## WHAT YOU ARE ASKED TO DO
Copy out each line of the data below in which the string "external" appears.

## THE DATA
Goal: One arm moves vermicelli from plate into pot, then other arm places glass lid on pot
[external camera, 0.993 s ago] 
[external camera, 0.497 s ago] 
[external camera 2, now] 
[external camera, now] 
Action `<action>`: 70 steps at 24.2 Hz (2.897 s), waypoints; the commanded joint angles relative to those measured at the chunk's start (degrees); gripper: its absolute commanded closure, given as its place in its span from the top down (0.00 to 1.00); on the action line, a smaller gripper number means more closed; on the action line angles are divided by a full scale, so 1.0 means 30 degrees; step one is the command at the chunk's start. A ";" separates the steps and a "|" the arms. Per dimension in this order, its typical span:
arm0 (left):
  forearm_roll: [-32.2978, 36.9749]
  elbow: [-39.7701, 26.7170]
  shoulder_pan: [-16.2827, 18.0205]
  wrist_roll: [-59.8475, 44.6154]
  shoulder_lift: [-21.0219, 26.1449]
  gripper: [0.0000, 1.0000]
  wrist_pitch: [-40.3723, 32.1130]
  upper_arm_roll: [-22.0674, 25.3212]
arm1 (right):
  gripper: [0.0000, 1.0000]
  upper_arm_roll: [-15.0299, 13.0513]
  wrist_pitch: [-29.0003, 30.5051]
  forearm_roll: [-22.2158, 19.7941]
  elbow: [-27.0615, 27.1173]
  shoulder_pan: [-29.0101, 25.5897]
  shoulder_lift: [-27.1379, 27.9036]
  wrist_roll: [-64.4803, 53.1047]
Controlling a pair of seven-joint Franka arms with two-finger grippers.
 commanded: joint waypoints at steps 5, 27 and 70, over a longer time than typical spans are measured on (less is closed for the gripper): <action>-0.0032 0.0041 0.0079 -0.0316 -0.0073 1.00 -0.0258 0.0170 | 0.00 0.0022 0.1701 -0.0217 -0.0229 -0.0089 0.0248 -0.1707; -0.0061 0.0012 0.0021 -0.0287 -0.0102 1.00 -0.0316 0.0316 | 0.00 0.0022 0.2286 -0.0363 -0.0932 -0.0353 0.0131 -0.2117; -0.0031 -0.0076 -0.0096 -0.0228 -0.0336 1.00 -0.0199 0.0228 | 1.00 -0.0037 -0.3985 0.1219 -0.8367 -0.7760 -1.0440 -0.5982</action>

## FINISHED TASK
[external camera, 0.993 s ago] 
[external camera, 0.497 s ago] 
[external camera 2, now] 
[external camera, now] 

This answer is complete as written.